RK-382A Neural ODE Composition Invariance Demo

This code is a small “bridge” between two ideas:

Neural ODE (the model being solved)
The system has a hidden state called h that changes over time.
The rule for how it changes is a neural-style function called f_theta.
So at any moment, you plug the current time and the current state into f_theta, and it tells you the “instantaneous change” of h.
In this demo, f_theta is a tiny hard-coded neural network:

it mixes time and state using fixed weights,

passes that through a safe activation (softsign),

then outputs the change rate.

Runge–Kutta method (the numerical engine)
Because you usually can’t solve this kind of time-evolution exactly, you approximate it by stepping forward in small time increments.
A Runge–Kutta method does this by computing several stage evaluations of f_theta inside one step.
Each stage is like “peek at the slope using a specific intermediate time and intermediate state.”
Then it combines those stage slopes into the next state value.
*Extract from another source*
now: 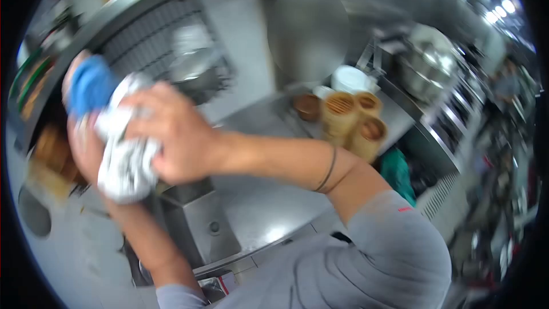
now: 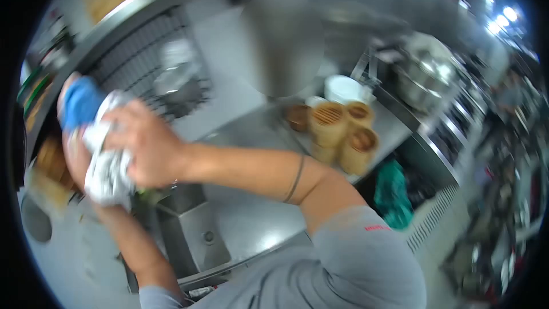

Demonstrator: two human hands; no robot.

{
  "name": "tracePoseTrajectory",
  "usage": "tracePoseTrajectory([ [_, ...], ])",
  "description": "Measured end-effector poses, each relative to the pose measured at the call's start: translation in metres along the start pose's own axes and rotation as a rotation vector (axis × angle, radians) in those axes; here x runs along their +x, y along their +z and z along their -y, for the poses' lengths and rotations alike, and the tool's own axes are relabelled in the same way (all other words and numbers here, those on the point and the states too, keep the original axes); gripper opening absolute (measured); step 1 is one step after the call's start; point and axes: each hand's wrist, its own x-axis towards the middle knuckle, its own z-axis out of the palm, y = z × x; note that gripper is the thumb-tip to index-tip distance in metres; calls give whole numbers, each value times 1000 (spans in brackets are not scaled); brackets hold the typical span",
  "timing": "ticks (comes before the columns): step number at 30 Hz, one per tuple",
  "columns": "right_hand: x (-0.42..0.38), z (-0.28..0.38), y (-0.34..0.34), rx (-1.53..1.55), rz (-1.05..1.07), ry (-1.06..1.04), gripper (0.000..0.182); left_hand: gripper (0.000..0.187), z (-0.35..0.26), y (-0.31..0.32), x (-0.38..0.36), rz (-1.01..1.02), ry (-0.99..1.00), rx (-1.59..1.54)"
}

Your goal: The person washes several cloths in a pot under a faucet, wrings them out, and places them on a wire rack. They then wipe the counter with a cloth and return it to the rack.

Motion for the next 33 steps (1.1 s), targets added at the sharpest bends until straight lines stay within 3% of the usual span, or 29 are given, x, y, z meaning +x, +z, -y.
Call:
tracePoseTrajectory([
  [1, -23, 16, -21, 47, 49, 57, 33, 47, -29, 46, -30, 19, 197, 38],
  [2, -47, 32, -43, 75, 109, 65, 34, 59, -24, 63, -63, 7, 173, -11],
  [3, -76, 43, -63, 104, 182, 144, 34, 60, -13, 64, -84, 138, 151, 55],
  [4, -108, 50, -83, 114, 196, 185, 33, 61, -4, 78, -122, 155, -63, -168],
  [5, -136, 59, -109, 104, 240, 255, 30, 58, -7, 110, -157, -93, -264, -76],
  [6, -165, 71, -139, 100, 280, 321, 28, 64, 32, 101, -203, 2, -262, -95],
  [7, -200, 89, -188, 24, 314, 388, 33, 69, 70, 132, -278, 76, -132, 195],
  [8, -224, 109, -228, -32, 347, 451, 38, 74, 58, 166, -292, 149, -247, 20],
  [10, -214, 137, -298, -151, 403, 559, 36, 71, 24, 239, -292, 268, -447, -319],
  [11, -208, 147, -330, -265, 413, 545, 33, 67, 22, 273, -295, 289, -417, -389],
  [12, -207, 152, -361, -316, 407, 568, 32, 66, 12, 302, -289, 363, -354, -344],
  [15, -212, 175, -434, -476, 365, 618, 29, 65, -5, 392, -296, 419, -405, -534],
  [21, -280, 197, -557, -540, 193, 769, 32, 63, -15, 539, -360, 507, -536, -538],
  [24, -310, 199, -591, -499, 135, 905, 35, 63, -6, 575, -393, 537, -636, -482],
  [29, -347, 203, -626, -470, 90, 939, 43, 61, 18, 619, -424, 615, -765, -551],
  [33, -356, 239, -644, -710, 27, 1106, 44, 65, 28, 681, -462, 722, -857, -781],
])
What Theorem 382A is demonstrating here

Runge–Kutta methods have “internal stages.” You can relabel the order of stages as long as you also relabel all the method’s coefficients consistently (the A, b, and c tables).
When you do that correctly, you have not changed the actual numerical method—only the labeling of its internal work.

So Theorem 382A, in practical terms, says:

If you swap or reorder stages and you remap every coefficient consistently, the method’s output for a step stays the same (up to tiny floating-point rounding differences).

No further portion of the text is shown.